### Data for review
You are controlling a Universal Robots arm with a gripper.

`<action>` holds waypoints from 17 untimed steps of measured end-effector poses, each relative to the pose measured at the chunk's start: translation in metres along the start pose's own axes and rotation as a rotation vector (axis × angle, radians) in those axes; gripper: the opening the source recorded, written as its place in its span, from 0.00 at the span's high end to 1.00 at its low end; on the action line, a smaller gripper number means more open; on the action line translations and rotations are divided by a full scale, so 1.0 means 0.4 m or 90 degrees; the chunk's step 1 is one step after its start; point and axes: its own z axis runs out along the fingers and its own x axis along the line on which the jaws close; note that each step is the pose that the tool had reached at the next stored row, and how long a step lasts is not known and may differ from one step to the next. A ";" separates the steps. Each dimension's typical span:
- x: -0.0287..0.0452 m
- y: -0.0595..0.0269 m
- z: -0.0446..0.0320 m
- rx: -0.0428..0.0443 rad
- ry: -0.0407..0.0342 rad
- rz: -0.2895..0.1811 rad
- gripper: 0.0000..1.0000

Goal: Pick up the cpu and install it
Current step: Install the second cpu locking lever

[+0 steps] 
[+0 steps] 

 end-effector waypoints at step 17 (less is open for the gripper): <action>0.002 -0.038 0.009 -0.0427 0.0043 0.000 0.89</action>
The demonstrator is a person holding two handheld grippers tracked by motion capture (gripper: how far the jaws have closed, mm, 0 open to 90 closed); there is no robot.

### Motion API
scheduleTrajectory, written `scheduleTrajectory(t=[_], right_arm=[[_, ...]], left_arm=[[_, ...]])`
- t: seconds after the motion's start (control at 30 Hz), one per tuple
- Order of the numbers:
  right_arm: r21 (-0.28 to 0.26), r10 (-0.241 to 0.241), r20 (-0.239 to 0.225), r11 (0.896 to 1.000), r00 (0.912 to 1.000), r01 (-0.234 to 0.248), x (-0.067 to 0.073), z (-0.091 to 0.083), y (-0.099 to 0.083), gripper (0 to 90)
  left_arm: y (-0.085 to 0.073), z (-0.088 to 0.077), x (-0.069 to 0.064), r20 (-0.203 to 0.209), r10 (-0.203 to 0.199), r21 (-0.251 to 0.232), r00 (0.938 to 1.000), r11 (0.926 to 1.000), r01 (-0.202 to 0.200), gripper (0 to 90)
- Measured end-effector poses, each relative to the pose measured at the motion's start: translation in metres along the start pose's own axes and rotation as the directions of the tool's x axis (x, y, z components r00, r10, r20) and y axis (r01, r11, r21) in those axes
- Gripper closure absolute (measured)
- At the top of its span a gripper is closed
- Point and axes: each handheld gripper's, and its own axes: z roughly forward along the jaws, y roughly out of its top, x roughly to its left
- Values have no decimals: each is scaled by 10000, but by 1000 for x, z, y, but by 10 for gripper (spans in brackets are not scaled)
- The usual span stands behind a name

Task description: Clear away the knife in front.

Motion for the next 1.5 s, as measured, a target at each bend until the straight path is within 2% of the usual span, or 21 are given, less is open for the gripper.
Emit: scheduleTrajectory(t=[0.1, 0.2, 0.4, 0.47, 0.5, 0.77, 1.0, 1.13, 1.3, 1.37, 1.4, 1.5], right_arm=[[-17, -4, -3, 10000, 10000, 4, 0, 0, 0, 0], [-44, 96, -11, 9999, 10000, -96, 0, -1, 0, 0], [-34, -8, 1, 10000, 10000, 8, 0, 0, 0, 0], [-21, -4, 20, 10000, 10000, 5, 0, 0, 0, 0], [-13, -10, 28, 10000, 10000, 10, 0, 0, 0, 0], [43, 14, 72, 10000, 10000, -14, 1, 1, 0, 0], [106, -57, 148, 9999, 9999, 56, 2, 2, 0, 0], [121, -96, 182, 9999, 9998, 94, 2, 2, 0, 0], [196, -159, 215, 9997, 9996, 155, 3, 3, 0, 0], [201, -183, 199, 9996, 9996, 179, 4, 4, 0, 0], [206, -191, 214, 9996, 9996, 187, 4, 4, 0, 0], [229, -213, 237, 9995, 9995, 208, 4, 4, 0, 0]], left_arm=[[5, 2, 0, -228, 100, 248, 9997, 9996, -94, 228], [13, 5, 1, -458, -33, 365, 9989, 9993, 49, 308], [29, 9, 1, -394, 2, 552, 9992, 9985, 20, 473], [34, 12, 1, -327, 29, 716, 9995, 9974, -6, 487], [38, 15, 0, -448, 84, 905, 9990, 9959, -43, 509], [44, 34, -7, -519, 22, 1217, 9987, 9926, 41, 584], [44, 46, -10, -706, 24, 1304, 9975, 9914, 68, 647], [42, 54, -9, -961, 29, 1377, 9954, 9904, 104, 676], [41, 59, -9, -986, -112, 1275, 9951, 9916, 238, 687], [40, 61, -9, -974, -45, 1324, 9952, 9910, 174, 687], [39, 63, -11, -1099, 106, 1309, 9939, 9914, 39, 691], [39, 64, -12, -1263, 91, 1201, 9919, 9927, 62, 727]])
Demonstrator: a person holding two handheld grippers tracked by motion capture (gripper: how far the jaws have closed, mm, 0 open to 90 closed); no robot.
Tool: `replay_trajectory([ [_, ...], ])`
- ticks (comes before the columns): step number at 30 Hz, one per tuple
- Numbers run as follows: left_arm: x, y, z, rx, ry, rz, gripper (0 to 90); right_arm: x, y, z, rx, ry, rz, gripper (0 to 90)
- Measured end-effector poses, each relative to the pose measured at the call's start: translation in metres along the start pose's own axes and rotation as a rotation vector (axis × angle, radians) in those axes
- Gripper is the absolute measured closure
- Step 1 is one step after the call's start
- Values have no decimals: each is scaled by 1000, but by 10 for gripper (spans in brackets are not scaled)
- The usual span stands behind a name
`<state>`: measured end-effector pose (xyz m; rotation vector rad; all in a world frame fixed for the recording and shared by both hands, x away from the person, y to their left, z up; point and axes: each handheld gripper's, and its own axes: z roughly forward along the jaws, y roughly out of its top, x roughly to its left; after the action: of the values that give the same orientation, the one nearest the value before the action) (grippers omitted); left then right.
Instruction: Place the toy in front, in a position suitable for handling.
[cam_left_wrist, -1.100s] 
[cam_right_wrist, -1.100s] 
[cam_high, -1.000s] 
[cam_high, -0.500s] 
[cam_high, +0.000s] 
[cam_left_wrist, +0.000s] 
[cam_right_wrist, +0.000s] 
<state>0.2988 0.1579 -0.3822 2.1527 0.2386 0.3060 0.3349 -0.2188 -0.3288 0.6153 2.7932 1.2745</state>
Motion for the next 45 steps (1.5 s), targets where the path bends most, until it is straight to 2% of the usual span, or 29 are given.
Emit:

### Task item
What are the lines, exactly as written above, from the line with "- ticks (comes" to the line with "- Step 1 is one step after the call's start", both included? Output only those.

### Worked solution
- ticks (comes before the columns): step number at 30 Hz, one per tuple
- Numbers run as follows: left_arm: x, y, z, rx, ry, rz, gripper (0 to 90); right_arm: x, y, z, rx, ry, rz, gripper (0 to 90)
- Measured end-effector poses, each relative to the pose measured at the call's start: translation in metres along the start pose's own axes and rotation as a rotation vector (axis × angle, radians) in those axes
- Gripper is the absolute measured closure
- Step 1 is one step after the call's start

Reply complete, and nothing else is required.